In the first figure in Fig. 1. (a), we can observed that the greedy algorithm reduce the negative spread from 118 to 80 by blocking 50 links in the data set Diggers. Here note that blocking 50 edges means blocking \(8.59\,\%\) of the links that connected to infected nodes in Diggers. Thus, by appropriately blocking about \(8.59\,\%\) of the links, the greedy algorithm, betweenness heuristic, and out-degree heuristic reduce the negatibe spread by about \(32\,\%\), \(19\,\%\) and \(15\,\%\) respectively. The explanation of the other three figures are the same.
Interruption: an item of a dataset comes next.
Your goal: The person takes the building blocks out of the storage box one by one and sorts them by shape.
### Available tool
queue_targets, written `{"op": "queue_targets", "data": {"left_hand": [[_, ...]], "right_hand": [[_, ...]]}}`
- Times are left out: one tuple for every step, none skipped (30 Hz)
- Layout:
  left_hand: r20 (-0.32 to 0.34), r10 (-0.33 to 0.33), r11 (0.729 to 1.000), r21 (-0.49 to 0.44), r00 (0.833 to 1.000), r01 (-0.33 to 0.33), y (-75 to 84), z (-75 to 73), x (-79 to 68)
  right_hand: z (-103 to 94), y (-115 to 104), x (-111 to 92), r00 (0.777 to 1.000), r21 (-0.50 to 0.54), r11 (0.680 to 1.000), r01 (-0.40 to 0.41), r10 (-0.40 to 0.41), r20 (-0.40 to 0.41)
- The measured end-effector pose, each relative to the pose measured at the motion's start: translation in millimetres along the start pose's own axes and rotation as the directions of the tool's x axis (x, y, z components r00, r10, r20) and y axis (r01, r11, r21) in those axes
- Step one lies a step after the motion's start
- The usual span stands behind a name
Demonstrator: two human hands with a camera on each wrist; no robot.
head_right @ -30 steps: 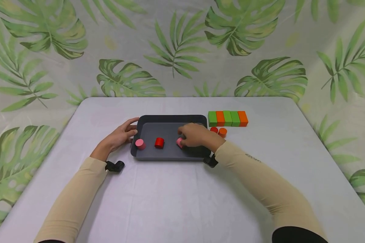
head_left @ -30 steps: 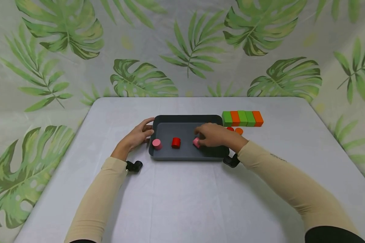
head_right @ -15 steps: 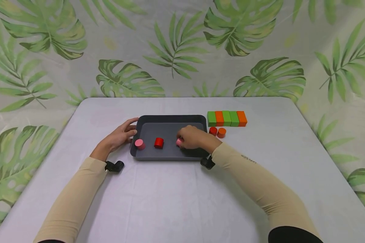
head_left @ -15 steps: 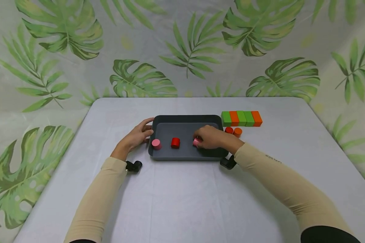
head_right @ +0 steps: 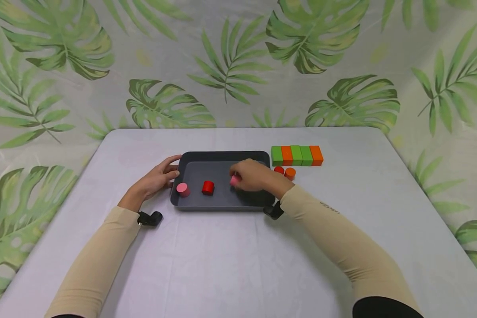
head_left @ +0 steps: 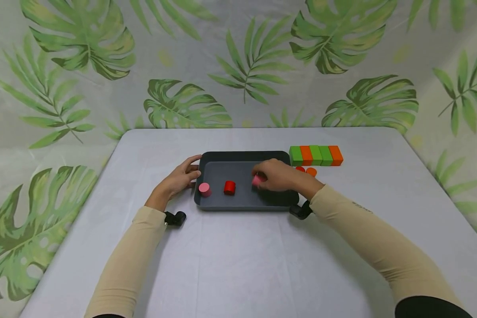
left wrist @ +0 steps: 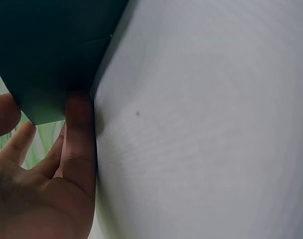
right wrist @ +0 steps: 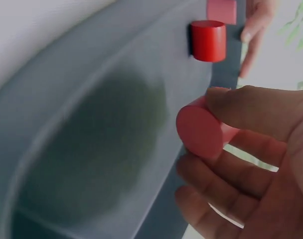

Besides, we can draw a conclusion from the experiment that our proposed methods perform better in the sparse networks, and their performance is unsatisfactory in the dense networks.

In Fig. 2, the running time of betweenness and out-degree heuristics is orders of magnitude faster than the greedy algorithm in terms of running time.

6 Conclusion

In this paper we investigate the problem of minimizing the spread of negative things by blocking links in social networks. This minimization problem provides an alternate approach to the problem of preventing the spread of contamination by removing nodes in a network. We proposed a greedy algorithm to find efficiently an approximate solution to this problem. Meanwhile we introduced two heuristics based betweenness and outdegree to compare with the greedy algorithm. Employing the Facebook and Diggers data sets, we have experimentally demonstrated that the greedy algorithm can effectively work, and the two proposed heuristics can significantly reduce running time.

There are several interesting future directions. First, the diffusion model employed in this paper is the IC model, which is a discrete time model. What can we do when the underlying diffusion model is a continuous time one? Second, how to extend it to a dynamic network when the network structure changes over time is also an interesting question.